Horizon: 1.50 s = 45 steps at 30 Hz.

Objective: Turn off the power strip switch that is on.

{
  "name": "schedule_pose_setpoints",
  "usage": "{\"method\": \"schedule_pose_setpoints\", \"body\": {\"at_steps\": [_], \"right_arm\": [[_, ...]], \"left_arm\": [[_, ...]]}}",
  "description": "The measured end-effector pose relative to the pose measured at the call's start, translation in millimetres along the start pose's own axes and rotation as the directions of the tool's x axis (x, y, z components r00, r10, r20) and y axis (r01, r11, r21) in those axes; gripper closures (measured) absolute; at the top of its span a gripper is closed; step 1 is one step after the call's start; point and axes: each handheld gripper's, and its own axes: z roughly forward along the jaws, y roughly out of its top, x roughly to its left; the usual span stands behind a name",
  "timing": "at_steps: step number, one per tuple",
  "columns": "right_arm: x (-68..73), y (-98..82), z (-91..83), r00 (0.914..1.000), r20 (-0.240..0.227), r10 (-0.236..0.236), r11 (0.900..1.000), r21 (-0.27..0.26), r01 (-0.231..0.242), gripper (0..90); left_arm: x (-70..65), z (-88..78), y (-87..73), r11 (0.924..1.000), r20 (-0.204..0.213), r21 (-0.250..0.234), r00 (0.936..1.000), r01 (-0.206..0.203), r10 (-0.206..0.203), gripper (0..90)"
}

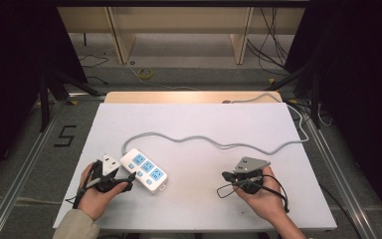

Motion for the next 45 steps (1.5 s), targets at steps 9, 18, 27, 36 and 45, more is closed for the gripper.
{"method": "schedule_pose_setpoints", "body": {"at_steps": [9,18,27,36,45], "right_arm": [[4.9,8.2,6.6,0.9997,-0.022,-0.008,1.0,0.003,0.008,90.0],[9.6,14.6,12.9,0.999,-0.042,-0.014,1.0,0.006,0.014,90.0],[12.6,18.5,16.7,0.9984,-0.055,-0.012,1.0,0.008,0.012,90.0],[17.3,22.6,20.0,0.9976,-0.067,-0.018,1.0,0.008,0.018,90.0],[21.3,26.6,24.2,0.9973,-0.071,-0.019,1.0,0.014,0.02,90.0]], "left_arm": [[0.4,-2.6,-0.4,1.0,-0.012,-0.008,0.9999,0.005,-0.006,20.6],[-0.4,-1.4,0.7,0.9999,-0.014,-0.004,0.9999,-0.01,0.01,20.6],[-0.6,-1.2,0.9,0.9999,-0.015,-0.003,0.9998,-0.013,0.013,20.7],[-1.6,0.6,1.6,0.9998,-0.013,-0.001,0.9998,-0.018,0.018,20.6],[-1.9,-0.8,1.3,0.9998,-0.015,-0.003,0.9997,-0.017,0.017,20.6]]}}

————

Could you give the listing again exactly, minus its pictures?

Horizon: 1.50 s = 45 steps at 30 Hz.

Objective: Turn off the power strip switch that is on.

{
  "name": "schedule_pose_setpoints",
  "usage": "{\"method\": \"schedule_pose_setpoints\", \"body\": {\"at_steps\": [_], \"right_arm\": [[_, ...]], \"left_arm\": [[_, ...]]}}",
  "description": "The measured end-effector pose relative to the pose measured at the call's start, translation in millimetres along the start pose's own axes and rotation as the directions of the tool's x axis (x, y, z components r00, r10, r20) and y axis (r01, r11, r21) in those axes; gripper closures (measured) absolute; at the top of its span a gripper is closed; step 1 is one step after the call's start; point and axes: each handheld gripper's, and its own axes: z roughly forward along the jaws, y roughly out of its top, x roughly to its left; the usual span stands behind a name",
  "timing": "at_steps: step number, one per tuple",
  "columns": "right_arm: x (-68..73), y (-98..82), z (-91..83), r00 (0.914..1.000), r20 (-0.240..0.227), r10 (-0.236..0.236), r11 (0.900..1.000), r21 (-0.27..0.26), r01 (-0.231..0.242), gripper (0..90); left_arm: x (-70..65), z (-88..78), y (-87..73), r11 (0.924..1.000), r20 (-0.204..0.213), r21 (-0.250..0.234), r00 (0.936..1.000), r01 (-0.206..0.203), r10 (-0.206..0.203), gripper (0..90)"
}


Motion for the next 45 steps (1.5 s), targets at steps 9, 18, 27, 36 and 45, more is closed for the gripper.
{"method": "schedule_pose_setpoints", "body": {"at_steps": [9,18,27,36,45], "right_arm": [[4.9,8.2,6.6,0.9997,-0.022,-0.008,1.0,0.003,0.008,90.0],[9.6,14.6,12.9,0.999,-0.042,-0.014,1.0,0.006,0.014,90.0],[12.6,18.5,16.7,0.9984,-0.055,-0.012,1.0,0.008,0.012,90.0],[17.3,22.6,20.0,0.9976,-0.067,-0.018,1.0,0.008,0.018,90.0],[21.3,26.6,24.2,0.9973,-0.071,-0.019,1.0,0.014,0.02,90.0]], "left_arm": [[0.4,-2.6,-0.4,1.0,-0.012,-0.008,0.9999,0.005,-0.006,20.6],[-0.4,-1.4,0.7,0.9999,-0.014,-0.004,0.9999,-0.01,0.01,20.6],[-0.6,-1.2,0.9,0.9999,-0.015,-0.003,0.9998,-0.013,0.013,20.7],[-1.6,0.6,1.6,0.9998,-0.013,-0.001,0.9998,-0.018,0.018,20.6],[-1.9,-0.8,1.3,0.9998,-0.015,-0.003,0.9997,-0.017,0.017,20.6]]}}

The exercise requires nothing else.